◆ **YOUR OBJECTIVE**
Return all the records, each one exactly as given.

Stored data entries:
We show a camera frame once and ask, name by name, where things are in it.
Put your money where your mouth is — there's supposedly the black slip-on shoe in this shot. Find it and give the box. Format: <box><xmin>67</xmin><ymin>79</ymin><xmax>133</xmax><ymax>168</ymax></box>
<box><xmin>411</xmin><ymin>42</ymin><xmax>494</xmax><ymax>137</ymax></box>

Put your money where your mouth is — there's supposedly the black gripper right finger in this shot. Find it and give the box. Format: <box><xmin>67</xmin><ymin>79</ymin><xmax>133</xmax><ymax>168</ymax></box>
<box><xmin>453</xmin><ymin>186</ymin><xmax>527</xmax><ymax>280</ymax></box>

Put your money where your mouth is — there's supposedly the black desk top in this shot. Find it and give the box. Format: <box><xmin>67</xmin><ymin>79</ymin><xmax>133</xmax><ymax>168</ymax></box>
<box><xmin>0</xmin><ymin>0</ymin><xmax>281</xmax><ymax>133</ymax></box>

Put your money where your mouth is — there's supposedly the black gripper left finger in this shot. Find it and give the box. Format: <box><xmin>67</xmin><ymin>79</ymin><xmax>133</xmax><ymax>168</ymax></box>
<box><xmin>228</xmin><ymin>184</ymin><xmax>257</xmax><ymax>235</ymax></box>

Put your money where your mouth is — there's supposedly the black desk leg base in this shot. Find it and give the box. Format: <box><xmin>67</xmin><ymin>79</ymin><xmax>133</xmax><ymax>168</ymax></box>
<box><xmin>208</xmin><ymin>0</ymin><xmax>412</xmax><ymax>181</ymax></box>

◆ **SOLUTION**
We show a camera frame once and ask, name by name, where things are in it.
Put your money where your mouth is — there's supposedly the black slip-on shoe in this shot. Find it and give the box. Format: <box><xmin>67</xmin><ymin>79</ymin><xmax>133</xmax><ymax>168</ymax></box>
<box><xmin>411</xmin><ymin>42</ymin><xmax>494</xmax><ymax>137</ymax></box>

Put your money where your mouth is — there's supposedly the black gripper right finger in this shot. Find it and give the box. Format: <box><xmin>67</xmin><ymin>79</ymin><xmax>133</xmax><ymax>168</ymax></box>
<box><xmin>453</xmin><ymin>186</ymin><xmax>527</xmax><ymax>280</ymax></box>

Put your money where your mouth is — there's supposedly the black desk top in this shot. Find it and give the box. Format: <box><xmin>67</xmin><ymin>79</ymin><xmax>133</xmax><ymax>168</ymax></box>
<box><xmin>0</xmin><ymin>0</ymin><xmax>281</xmax><ymax>133</ymax></box>

Put your money where your mouth is — there's supposedly the black gripper left finger in this shot. Find it and give the box. Format: <box><xmin>67</xmin><ymin>79</ymin><xmax>133</xmax><ymax>168</ymax></box>
<box><xmin>228</xmin><ymin>184</ymin><xmax>257</xmax><ymax>235</ymax></box>

Put your money where your mouth is — there's supposedly the black desk leg base in this shot. Find it and give the box. Format: <box><xmin>67</xmin><ymin>79</ymin><xmax>133</xmax><ymax>168</ymax></box>
<box><xmin>208</xmin><ymin>0</ymin><xmax>412</xmax><ymax>181</ymax></box>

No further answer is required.